Callie thought about the approach. From the road, the shooter would have had to cross the property boundary on foot, hike through forest and uphill terrain, set up on the ridge, and wait for Burt to come outside. That meant he knew Burt's routine. Knew when he came and went. Knew the layout of the property. Knew the dog wouldn't be a problem because the dog was old and trusting and wouldn't bark at a figure in the trees.

He had scouted this place. Just like Maggie's.

The forensic tech held up a clear evidence bag. The recovered round was deformed but largely intact. "Same profile as the Coleman round," she said. "Thirty-caliber, high velocity. I'd bet my mortgage it's the same rifle."

McKenzie looked at Callie. She looked back.

"Same rifle," he said. "Same shooter." He paused. "We've got a serial sniper."

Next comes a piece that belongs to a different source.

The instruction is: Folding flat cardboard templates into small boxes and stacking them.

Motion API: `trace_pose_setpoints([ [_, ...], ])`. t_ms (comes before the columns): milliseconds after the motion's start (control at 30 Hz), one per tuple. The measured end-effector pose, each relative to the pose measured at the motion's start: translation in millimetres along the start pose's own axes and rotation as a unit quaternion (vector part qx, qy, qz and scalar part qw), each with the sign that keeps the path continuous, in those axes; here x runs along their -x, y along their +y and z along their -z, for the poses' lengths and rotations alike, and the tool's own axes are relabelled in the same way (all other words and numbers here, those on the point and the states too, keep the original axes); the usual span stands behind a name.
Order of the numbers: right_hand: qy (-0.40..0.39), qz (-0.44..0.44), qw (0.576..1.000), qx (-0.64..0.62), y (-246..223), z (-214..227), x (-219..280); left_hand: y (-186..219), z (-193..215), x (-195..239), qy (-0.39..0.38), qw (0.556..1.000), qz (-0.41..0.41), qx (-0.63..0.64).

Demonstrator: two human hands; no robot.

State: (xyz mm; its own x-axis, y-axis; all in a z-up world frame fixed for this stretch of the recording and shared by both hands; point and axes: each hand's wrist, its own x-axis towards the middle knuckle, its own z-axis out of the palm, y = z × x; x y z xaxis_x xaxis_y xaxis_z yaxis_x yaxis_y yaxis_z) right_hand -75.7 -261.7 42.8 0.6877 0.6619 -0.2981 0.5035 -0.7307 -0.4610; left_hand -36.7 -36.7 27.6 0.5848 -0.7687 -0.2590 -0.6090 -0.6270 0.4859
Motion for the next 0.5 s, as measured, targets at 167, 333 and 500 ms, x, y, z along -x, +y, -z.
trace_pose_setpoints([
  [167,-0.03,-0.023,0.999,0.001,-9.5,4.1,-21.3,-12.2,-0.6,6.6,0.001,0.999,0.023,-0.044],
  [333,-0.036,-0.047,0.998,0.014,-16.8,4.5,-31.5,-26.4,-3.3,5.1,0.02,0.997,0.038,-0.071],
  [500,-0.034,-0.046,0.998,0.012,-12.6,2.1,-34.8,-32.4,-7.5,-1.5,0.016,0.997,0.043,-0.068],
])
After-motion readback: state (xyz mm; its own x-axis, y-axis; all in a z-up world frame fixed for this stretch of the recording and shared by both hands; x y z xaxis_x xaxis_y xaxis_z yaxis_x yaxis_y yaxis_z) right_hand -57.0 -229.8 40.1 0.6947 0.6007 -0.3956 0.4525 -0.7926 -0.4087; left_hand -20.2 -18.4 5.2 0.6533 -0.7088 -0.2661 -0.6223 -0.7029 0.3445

The words landed hard. Callie felt the investigation shift beneath her feet the way ground shifts before a slide. This was no longer a single murder.

By noonthe property was crawling with personnel. State Police. BCI. Sheriff's Office. A forensics van from Troop B. Two television news crews had set up on Hays Brook Road, their satellite dishes visible through the tree line. The story that had been local was about to go regional. By evening it would be national.

The town felt it before the press conference. Callie drove through High Peaks on her way back to Lewis and saw it in the faces on Main Street. Clusters of people standing outside the coffee shop, talking in low voices. A mother walking her kids to school with her hand on the older one's shoulder, holding tighter than usual. The hardware store had a handwritten sign in the window: CLOSE AND LOCK YOUR DOORS. A town that had prided itself on never locking anything was suddenly remembering that the mountains didn't just keep people out. They kept them in.

Ray held the press conference at three o'clock on the steps of the High Peaks Police Department. He stood behind a cluster of microphones in his dress uniform, flanked by Acting Sheriff Rivera and two State Police officials. He read from a prepared statement. A task force was in place. Resources were being deployed. The community should remain vigilant. Anyone with information should contact the tip line.

He took no questions. He walked back inside and the doors closed behind him.

At the same time, Savannah spoke to the media separately, outside the State Police building in Ray Brook. "Both victims were prominent members of the community," she said. "A journalist and a medical examiner. We are investigating this as a potential domestic terrorism event targeting community institutions. We take this extremely seriously and we are devoting every available resource to identifying and apprehending the individual responsible."

Noah watched the press conference on a monitor at his desk. He leaned back in his chair and stared at the screen as Savannah fielded questions with the same composed certainty she brought to every briefing. Domestic terrorism. Community institutions. The language was clean and the framework was institutional.

It made sense on paper. But everything about this was telling him it wasn't random. It just looked that way from a distance. He stared at the photos and waited for the connection to surface. It was right there, sitting on the edge of his mind, close enough to feel but not close enough to name.

He turned back to the monitor and watched Savannah finish the press conference. .

The briefingthat evening at High Peaks PD ran long. It was the same questions. Same dead ends.

Callie worked through the files anyway.

Near the bottom of one stack, she paused.

"The Hale autopsy," she said.

Noah glanced up. "Yeah. Burt handled that."

"And Maggie covered it."

She paused.

"There was a surviving son, right?"

"Yeah. Liam."

She made a note. Then kept going.

It was one name in a room full of names. And no one treated it like anything more.